Markor (Markvor, Marquard. Marcus) Rodsteen (31 October 1625 – 13 May 1681) was a Danish naval officer who reached the rank of admiral in the Royal Dano-Norwegian Navy. He is above all remembered for his role in the Køge Bay in which he commanded the avant garde squadron. After his retirement from the navy, he served as county governor of Skanderborg County.

==Early life and education==
Rodsteen was born on 31 October 1625 at Hørbylund in Vendsyssel, the son of Forældre: Steen Rodsteen til Lerbæk og Elkær (died 1664) and Margrethe Lavesdatter Urne (died 1664).

==Career==
In 1644–45, Rodsteen was an artillery lieutenant in Scania. In 1648–51, he went into foreign military service. After returning to Denmark, he returned to the artillery. In 1657, he was made a ship's captain and the commander of three ships leased in the Netherlands. The ships were first sent to Weseren and then to Gothenburg to participate in the blockade of the harbour. From there he continued to the Netherlands before arriving back in Copenhagen in September 1658. His next service was on board HDMS Trefoldigheden under the command of admiral Henrik Bielke. The ship participated in the Battle of the Øresund as well as the blockade of Landskrona. In 165_, he captained the ship of the line Tre Løver as part of admiral Helt's squadron in the Great Belt. In 1660, he returned to service on land at Arsenal with a rank of colonel lieutenant. 1670 saw him promoted to colonel.

In 1675, Rodsteen was promoted to admiral and appointed to the Danish Admiralty. In the same year, he was put in charge of a squadron in the Kattegat and North Sea. In 1787, when he was in command of another squadron, first in the Øresund and then in the Kattegat, he participated in another blockade of Gothenburg. The aim of the blockade was to support Ulrik Frederik Gyldenløve's campaign from Norway. During, the blockade, when HDMS Kjøbenhavn grounded, Rodsteen responded by setting the ship on fire to keep her from being captured by the Swedes. This prompted Gyldenløve to file a complaint to the king, who had Rodsteen replaced by Johan Wibe and sent back to Copenhagen. When Rodsteen explained the situation, he was acquitted of all charges. In 1788, he was put in charge of a squadron under admiral Niels Juel, on board HDMS Anna Sophia, participating in the Battle of Køge Bay on 1 July 1677. In 1678–78, still as commander of a squadron, he was sent to Rügen and Kalmar sund.

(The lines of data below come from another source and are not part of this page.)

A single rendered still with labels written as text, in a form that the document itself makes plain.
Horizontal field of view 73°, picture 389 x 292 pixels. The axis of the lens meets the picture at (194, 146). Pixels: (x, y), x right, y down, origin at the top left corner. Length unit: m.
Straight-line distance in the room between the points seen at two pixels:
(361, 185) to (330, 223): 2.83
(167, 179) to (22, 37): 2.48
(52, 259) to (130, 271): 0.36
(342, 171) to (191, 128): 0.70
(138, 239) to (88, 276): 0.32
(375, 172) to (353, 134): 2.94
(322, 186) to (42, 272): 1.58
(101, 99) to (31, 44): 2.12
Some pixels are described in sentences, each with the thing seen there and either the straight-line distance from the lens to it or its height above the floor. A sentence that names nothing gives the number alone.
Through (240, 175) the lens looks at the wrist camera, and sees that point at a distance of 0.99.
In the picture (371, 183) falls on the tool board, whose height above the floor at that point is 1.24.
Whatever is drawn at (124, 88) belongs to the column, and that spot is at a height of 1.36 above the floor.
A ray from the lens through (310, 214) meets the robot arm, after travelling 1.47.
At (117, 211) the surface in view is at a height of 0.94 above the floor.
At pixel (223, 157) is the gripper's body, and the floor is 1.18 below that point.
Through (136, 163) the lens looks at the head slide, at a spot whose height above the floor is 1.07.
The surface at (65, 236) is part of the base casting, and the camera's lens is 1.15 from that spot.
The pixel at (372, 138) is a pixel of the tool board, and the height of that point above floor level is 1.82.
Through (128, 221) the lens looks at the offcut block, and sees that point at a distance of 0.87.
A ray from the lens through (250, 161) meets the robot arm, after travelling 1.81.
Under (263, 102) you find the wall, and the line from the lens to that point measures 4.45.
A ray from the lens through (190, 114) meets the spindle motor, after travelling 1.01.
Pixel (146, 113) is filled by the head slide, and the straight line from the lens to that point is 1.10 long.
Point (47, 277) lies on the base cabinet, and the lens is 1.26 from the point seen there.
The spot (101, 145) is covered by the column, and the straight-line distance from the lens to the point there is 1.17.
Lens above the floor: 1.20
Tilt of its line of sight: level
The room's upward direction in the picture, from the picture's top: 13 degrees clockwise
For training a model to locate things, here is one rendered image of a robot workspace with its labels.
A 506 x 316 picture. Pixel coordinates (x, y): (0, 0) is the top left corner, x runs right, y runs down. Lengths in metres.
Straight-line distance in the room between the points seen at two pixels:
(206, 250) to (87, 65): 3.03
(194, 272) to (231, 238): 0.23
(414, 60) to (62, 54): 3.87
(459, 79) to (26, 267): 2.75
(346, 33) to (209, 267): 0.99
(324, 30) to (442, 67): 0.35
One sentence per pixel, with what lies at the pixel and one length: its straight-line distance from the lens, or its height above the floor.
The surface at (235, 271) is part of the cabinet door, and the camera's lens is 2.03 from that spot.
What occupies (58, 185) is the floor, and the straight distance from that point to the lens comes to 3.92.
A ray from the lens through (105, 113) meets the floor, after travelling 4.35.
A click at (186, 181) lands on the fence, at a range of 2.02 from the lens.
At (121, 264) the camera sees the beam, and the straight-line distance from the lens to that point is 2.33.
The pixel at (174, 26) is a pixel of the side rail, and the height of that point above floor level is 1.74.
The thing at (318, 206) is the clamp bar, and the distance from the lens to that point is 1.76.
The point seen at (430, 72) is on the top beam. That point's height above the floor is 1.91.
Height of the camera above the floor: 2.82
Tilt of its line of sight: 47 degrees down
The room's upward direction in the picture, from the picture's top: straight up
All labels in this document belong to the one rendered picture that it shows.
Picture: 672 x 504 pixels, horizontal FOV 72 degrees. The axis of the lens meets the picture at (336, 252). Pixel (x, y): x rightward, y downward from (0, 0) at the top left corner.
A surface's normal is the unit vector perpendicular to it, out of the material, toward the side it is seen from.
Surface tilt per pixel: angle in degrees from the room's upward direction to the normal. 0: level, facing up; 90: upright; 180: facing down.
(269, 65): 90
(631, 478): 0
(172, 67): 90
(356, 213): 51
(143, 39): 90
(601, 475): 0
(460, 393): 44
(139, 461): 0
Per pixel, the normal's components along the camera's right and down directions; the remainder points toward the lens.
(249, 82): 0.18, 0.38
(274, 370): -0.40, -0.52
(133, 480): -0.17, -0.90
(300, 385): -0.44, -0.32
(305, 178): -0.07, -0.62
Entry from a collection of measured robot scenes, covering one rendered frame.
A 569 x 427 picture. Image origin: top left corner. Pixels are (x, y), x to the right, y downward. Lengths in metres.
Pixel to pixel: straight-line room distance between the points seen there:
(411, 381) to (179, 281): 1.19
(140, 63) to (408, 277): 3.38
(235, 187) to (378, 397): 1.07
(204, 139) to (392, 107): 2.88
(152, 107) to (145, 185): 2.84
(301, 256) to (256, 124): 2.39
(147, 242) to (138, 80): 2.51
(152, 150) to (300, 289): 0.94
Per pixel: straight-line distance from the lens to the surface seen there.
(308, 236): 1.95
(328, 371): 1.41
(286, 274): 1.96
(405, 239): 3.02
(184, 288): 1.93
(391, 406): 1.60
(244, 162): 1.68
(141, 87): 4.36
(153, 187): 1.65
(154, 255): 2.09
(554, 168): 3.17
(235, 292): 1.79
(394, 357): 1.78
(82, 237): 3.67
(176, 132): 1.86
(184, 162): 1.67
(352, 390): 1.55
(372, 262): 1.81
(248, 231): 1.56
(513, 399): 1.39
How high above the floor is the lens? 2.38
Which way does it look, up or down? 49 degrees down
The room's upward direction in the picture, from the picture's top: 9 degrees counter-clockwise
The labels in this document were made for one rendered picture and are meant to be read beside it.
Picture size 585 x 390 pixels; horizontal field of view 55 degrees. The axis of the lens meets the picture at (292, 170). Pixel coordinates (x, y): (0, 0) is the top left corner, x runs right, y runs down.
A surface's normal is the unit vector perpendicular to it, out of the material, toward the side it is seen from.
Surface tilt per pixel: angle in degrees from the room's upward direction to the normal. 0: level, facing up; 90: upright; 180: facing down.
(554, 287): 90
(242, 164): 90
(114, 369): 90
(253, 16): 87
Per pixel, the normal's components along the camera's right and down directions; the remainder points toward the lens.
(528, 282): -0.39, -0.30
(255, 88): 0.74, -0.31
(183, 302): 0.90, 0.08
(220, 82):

At the end of the war with Sweden, Rodsteen was dismissed from the navy. He was subsequently appointed county governor of Skanderborg County.

==Property==
Rodsteen inherited Lerbæk from his father. In 1665, he also bought nearby Nørre Elkær. He also owned a large property on the north side of the Nyhavn canal in Copenhagen.

==Personal life==
Rodsteen was married twice. His first wife was Dorothe Sehested (1637–1664), who was the widow of Peder Juel til Hundsbæk (1623–56). Her parents were chancellor Christian Thomesen Sehested (1590–1657) and Mette Rosenkrantz (1600–44). After her death, Rodsteen married secondly to Birgitte Reedtz (died 1699). She was the daughter of privy councillor Frederik Reedtz (1586–1659).

Rodsteen died on 13 May 1681, He was survived by two sons and a daughter. The elder son Christian Rodsteen, Rendsbord (1660–1728) was a military officer who reached the rank of general-lieutenant. He served as commandant of Rensborg. He died as the last male member of the Rodsteen family in 1728. The younger son Peter Rodsteen (1662–1714) served as county governor of Aalborg County. He was created a baron in 1704. The daughter Margrethe Markorsdatter Rodsteen (1664–1711) was married to Holger Eriksen Rosenkrantz (1657–1690).